→ **THE PROBLEM**
Once the pictures are removed, restate the listing word for word.

→ **DATA EXCERPT**
* * *
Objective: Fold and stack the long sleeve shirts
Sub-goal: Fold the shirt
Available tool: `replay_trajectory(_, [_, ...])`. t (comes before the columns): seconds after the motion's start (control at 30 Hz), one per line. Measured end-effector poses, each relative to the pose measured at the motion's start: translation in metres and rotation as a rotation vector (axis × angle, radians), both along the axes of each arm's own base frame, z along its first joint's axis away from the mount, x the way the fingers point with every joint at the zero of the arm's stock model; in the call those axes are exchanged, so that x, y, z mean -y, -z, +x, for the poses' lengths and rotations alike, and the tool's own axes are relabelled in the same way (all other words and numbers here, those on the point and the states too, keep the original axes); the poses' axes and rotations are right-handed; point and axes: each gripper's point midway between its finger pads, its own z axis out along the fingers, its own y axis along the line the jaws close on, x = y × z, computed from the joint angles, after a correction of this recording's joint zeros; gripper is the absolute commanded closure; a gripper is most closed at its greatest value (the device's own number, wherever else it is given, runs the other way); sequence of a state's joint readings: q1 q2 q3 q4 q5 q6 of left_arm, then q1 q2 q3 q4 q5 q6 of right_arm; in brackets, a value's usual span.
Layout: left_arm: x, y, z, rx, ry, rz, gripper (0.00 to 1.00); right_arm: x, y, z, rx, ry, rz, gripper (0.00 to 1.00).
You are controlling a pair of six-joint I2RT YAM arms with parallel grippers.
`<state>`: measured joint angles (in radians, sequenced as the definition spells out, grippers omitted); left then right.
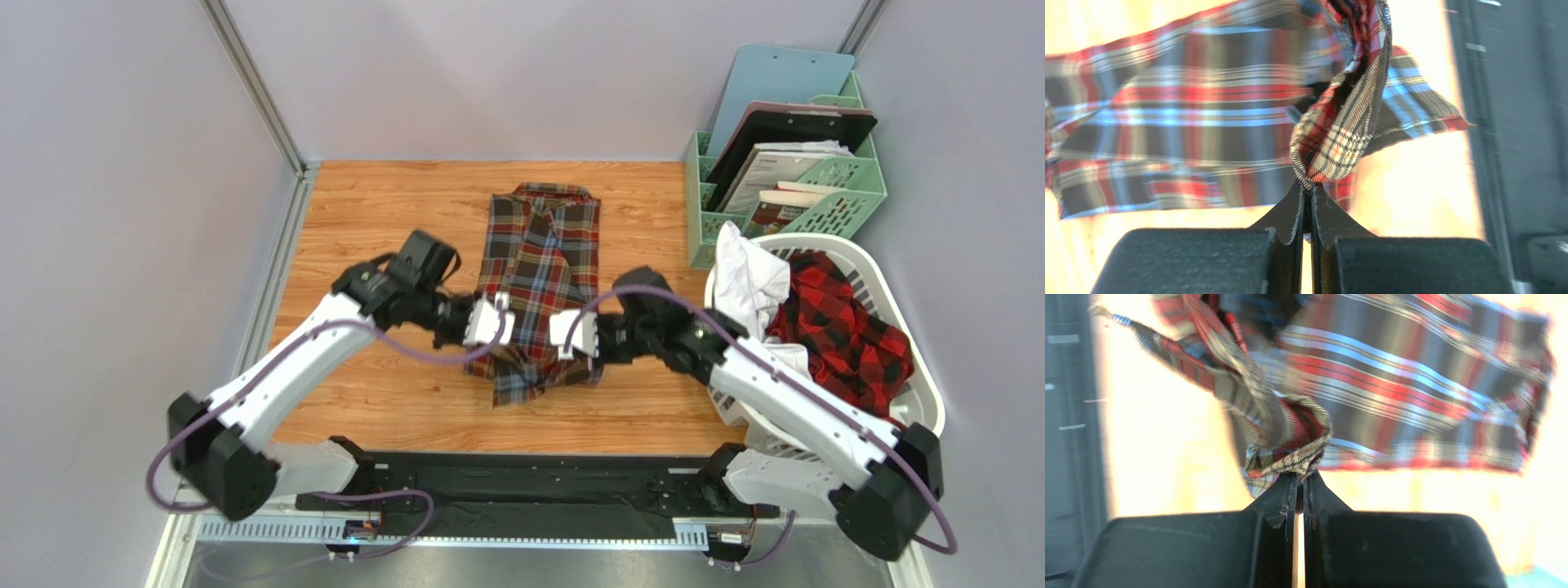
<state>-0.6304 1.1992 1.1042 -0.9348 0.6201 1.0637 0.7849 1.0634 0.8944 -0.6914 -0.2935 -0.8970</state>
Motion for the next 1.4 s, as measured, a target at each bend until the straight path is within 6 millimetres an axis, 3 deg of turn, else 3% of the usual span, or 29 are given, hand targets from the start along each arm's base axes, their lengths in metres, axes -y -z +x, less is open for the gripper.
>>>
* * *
→ **TASK ANSWER**
Objective: Fold and stack the long sleeve shirts
Sub-goal: Fold the shirt
Available tool: `replay_trajectory(_, [_, ...])`. t (comes before the columns): seconds after the motion's start (control at 30 Hz), one per line. Measured end-effector poses, each relative to the pose measured at the motion's start: translation in metres and rotation as a rotation vector (axis × angle, radians), both along the axes of each arm's own base frame, z along its first joint's axis away from the mount, x the way the fingers point with every joint at the zero of the arm's stock model; in the call those axes are exchanged, so that x, y, z mean -y, -z, +x, for the poses' lengths and rotations alike, and the tool's own axes are relabelled in the same way (all other words and numbers here, those on the point and the states too, keep the original axes); the poses' axes and rotations are right-handed; point and axes: each gripper's point midway between its finger pads, its own z axis out along the fingers, its own y axis along the line the jaws close on, x = y × z, computed from the joint angles, after a correction of this recording's joint zeros; gripper is the absolute commanded closure; a gripper is most closed at its greatest value (the device's own number, wherever else it is given, runs the other way); sequence of a state's joint readings: q1 q2 q3 q4 q5 q6 of left_arm, then q1 q2 q3 q4 q5 q6 of right_arm; in brackets, a value's usual span.
Layout: left_arm: x, y, z, rx, ry, rz, gripper (0.00 to 1.00); right_arm: x, y, z, rx, ry, rz, gripper (0.00 to 1.00).
You are controlling a pair of six-joint I2RT YAM arms with parallel grippers.
`<state>`: measured joint angles (in radians, sequenced as the definition spells out, grippers omitted); left then right.
<state>-0.6304 1.1992 1.1042 -0.9348 0.6201 1.0637 0.7849 1.0634 0.8944 -0.6914 -0.2935 -0.8970</state>
Motion for the next 1.4 s, as measured, a target at each bend until the straight path is within 6 millimetres an axis, 3 deg of turn, else 3% of the usual span, or 29 are given, hand targets from the start along each arm's base axes, their lengths in metres, axes -y -z +x, less is open for the gripper.
>>>

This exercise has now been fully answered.